Real Live Action

Caribou

with Emeralds, October 3 @ Vogue Theatre

October 3, 2010

Jasper Walley

Caribou, photo by Noah Adams
Caribou, photo by Noah Adams

I wonder what Dan Snaith was thinking when he decided to try to get Emeralds to tour with him. Anyone who enjoyed their newest album Does It Look Like I’m Here? probably never thought they’d be seeing it live, so the interest is there on the one hand, but on the other, Emeralds is a band with a very ambiguous level of shit-giving. They’ve put out dozens of releases since ’06, but with names like Dirt Weed Diaries Vol. 1 and Bullshit Boring Drone Band—and on cassette half the time.

Looking over their new Guest List on Pitchfork, one quickly finds that “Oh, I get it, they’re one of those bands that can only mention the extremely obscure, or ironically mainstream.” Then, hot on the heels of an album that worked, they go on tour and sell nothing but Mark McGuire solo stuff, plus What Happened and the new album. I might not be a fan of the names of the old stuff, but that doesn’t mean I’m not interested in hearing it.

When I did get inside, part way through Emeralds’ set, my suspicions of how the show would play out were confirmed. Emeralds, it seems, approach their stage show the same way they approach their image overall: it’s all about the music. Aurally, the band was superb. Their crystalline sound was translated from album to stage without a hitch. The bulk of the time I watched the band spend on one song, but that one song showed its range. At the flip of a switch —that lo-fi guitar from two years ago! Turn of a knob—Ray Lynch-ian new wave! Then back, with the press of a pedal, to the standard arpeggio madness one expects from the band. Great sound doesn’t excuse a boring visual show, though. The video the band projected through the show (stock images, like industrial manufacturing and cell division), was actually a pretty nice accompaniment to the music, but an entire shows worth of John Elliott’s turned back and eighth-grade-Metallica-fan head shaking was distracting, to say the least.
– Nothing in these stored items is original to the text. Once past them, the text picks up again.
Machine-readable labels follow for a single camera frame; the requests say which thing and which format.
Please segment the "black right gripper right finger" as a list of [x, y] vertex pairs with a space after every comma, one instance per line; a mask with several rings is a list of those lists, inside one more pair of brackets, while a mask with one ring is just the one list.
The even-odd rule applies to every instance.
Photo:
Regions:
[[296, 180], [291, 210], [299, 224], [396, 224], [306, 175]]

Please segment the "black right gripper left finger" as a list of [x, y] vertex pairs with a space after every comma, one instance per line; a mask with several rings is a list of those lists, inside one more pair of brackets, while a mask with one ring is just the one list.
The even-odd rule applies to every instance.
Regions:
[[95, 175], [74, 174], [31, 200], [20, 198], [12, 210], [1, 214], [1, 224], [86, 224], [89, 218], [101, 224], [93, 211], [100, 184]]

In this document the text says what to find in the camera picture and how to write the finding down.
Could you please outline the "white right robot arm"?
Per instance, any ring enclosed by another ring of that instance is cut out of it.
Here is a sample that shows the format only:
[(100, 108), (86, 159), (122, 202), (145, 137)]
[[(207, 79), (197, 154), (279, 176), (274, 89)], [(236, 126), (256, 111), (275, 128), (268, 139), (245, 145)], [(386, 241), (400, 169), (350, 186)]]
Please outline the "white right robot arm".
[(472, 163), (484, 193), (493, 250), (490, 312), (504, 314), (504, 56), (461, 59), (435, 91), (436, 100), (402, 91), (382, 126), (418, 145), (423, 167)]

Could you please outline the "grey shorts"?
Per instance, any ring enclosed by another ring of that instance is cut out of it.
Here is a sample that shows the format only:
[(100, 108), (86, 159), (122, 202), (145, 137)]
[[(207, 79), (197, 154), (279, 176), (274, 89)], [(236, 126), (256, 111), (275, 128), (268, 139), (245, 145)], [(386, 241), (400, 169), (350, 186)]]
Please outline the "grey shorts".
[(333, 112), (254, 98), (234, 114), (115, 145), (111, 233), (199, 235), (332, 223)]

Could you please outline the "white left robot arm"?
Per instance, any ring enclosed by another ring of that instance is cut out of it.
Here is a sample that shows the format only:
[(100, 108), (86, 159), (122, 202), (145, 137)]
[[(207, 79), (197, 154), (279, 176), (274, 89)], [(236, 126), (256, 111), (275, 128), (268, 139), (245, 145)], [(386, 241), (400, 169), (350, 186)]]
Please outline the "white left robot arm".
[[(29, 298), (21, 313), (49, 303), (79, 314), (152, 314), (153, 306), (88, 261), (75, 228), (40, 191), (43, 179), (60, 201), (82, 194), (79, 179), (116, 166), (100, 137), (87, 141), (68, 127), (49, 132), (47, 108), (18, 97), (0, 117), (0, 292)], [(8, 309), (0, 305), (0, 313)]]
But who cares about them?! Not the crowd. A very warm sounding reception couldn’t keep you from knowing five seconds into “Kaili” who the people were there to see. For the next ten songs, every white person in Vancouver was in lock step with Snaith and his band. Setting up in a circle with Snaith and touring drummer Brad Weber’s drum kits closest to the audience, the opener, and “Leave House” after, showed the importance placed on rhythm by the four musicians. The vibration coming from the bass, synth and guitar was near constant, but one could always feel the spike of the beat through that haze.

Watching Brad Weber drum reminded me of Deerhoof’s Greg Saunier. He would start to play with the band, then quickly move into doing his own thing, as if he had lost the beat and gotten more complicated, only to find the beat again. The intensity of his and the rest of the band’s sound worked differently from song to song, ratcheting “Hannibal” up to make it as intense as “Odessa,” but stripping the nuance from “Melody Day” and making “Every Time She Turns Round It’s Her Birthday” more of a distraction than a treat. The show is best summed up by its two best songs: the encore “Sun,” and song of the night “Bowls”. With a band so focused, it’s unsurprising that the two instrumentals from Swim were the most interesting. The sample of the Tibetan singing bowl used at the start of “Bowls” was played by Weber, fast and precise enough to make the song sound like Gold Panda, only live. It was taken around for over ten minutes, and the greatness of “Sun” was all but predetermined. It was played for seven or eight minutes, and was a perfect encore.